Mother and daughter clock up more than six decades of NHS service

Communications TeamNews

When Lindsay Smith followed her mum Janet’s footsteps into the health service, she was just 16.

Now, as mums across Hull and East Yorkshire celebrate Mother’s Day today, our special mother and daughter are marking 62 years of service to patients in Hull.

Lindsay, who will celebrate 30 years with the NHS in September, said: “I’m so proud of my mum and everything she’s achieved. I never imagined that, between us, we’d have all these years of service to the NHS but it’s something we’re really proud of.”

Janet, who is 74 and is retiring after 32 years, said: “It’s been lovely to work with Lindsay and she’s got on great in the NHS.

“It’s working with patients that make the job for me. That and working in a friendly environment where everyone says hello.”

Janet worked as a hairdresser but decided to apply for the job as a cardiographer, helping to diagnose people with heart problems, at Hull Royal Infirmary after spotting a newspaper advert in 1988.

She said: “I couldn’t believe it when I got the call to say I had the job.”

Janet is now a senior cardiographer, still based at Hull Royal Infirmary. Although she had cut her hours down to two days a week, she is looking forward to spending time with husband Dale and their six grandchildren when social isolation is over.

“I suppose I could have gone on forever but it was the traffic that got to me in the end,” she said. “I was driving home, stuck in horrendous traffic at tea-time, and I just thought I didn’t need it anymore.”

Lindsay decided to follow her mum into the NHS after leaving school at 16. She joined the trust as a student medical technical officer in neurophysiology, working for the service which investigates the function of the nervous system to diagnose and monitor neurological disorders.

She is now Principle Clinical Physiologist in neurophysiology, part of the team based at Gladstone Street.

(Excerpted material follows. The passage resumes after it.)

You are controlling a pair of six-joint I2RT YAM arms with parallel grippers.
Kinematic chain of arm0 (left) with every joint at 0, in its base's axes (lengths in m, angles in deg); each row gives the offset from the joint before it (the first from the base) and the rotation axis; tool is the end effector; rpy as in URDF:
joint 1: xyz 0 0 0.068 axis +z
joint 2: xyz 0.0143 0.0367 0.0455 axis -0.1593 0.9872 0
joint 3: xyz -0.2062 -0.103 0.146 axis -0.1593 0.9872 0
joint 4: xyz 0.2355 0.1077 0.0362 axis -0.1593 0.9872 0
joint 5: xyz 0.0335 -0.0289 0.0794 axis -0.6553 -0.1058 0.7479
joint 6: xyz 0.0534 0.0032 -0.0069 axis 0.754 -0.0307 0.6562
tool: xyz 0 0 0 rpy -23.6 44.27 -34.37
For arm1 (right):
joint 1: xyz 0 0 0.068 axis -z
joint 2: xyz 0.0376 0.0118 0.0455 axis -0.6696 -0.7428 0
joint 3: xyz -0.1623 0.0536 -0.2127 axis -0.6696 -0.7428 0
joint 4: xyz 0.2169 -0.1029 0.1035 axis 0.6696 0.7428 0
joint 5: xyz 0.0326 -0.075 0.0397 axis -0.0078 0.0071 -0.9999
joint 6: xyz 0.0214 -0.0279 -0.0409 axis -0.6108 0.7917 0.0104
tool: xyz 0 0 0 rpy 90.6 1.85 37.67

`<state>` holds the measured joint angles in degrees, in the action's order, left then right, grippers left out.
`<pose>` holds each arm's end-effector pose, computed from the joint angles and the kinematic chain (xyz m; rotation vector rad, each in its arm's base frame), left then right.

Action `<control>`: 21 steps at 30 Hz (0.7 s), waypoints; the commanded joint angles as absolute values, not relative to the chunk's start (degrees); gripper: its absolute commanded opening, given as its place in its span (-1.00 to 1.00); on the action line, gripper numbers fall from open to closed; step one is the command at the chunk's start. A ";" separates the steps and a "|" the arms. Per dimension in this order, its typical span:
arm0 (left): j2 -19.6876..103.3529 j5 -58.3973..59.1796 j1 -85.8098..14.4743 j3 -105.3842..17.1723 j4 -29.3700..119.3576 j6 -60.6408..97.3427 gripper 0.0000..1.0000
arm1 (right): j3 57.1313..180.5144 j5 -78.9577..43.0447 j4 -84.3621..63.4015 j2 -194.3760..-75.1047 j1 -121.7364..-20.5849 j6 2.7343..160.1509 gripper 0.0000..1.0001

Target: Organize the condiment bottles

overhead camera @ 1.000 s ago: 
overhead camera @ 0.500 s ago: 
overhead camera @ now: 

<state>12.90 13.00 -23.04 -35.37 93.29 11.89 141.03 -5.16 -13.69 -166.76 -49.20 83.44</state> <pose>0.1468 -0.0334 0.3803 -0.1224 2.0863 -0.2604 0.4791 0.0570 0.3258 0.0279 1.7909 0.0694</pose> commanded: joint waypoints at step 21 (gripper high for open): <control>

Now with her own two children Cameron, 14, and Georgia, 11, Lindsay says her mother’s friendship and experience has been crucial in developing her own career.

“Obviously, I’m not living at home now but it’s still funny when I see my mum in the lift at work or when we’re on the same ward seeing a patient,” she said.

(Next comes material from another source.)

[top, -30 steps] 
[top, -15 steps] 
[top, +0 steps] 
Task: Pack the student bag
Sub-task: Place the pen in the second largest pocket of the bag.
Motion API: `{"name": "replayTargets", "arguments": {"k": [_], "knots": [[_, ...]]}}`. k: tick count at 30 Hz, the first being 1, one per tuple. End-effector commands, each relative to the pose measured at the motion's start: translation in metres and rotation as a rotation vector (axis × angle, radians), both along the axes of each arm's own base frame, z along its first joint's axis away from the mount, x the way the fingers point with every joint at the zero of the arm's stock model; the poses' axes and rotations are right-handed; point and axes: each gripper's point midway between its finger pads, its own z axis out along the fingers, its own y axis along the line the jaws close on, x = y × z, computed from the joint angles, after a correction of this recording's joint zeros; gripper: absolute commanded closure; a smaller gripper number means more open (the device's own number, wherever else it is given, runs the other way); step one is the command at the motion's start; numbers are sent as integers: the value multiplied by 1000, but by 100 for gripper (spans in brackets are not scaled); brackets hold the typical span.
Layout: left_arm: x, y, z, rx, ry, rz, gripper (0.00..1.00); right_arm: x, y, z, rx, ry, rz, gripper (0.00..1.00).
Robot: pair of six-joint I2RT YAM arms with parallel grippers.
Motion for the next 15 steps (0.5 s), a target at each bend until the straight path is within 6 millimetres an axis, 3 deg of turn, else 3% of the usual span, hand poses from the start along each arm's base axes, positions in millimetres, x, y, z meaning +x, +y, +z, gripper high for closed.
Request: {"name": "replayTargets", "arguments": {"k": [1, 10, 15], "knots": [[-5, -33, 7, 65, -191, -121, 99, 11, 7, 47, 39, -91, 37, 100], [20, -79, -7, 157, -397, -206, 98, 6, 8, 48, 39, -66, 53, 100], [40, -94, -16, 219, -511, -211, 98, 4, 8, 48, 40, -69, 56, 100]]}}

“I’ve asked her about patients and she’s sent referrals to me. We’ve got very similar personalities and we’ve always been really good at communicating with each other.”

When Janet, who lives in Hedon, and Lindsay, who lives in Burton Pidsea, see each other outside work, they try not to “talk shop”.

“We do try but it doesn’t always work,” said Lindsay. “It’s good to talk to someone else who understands and we can help each other.”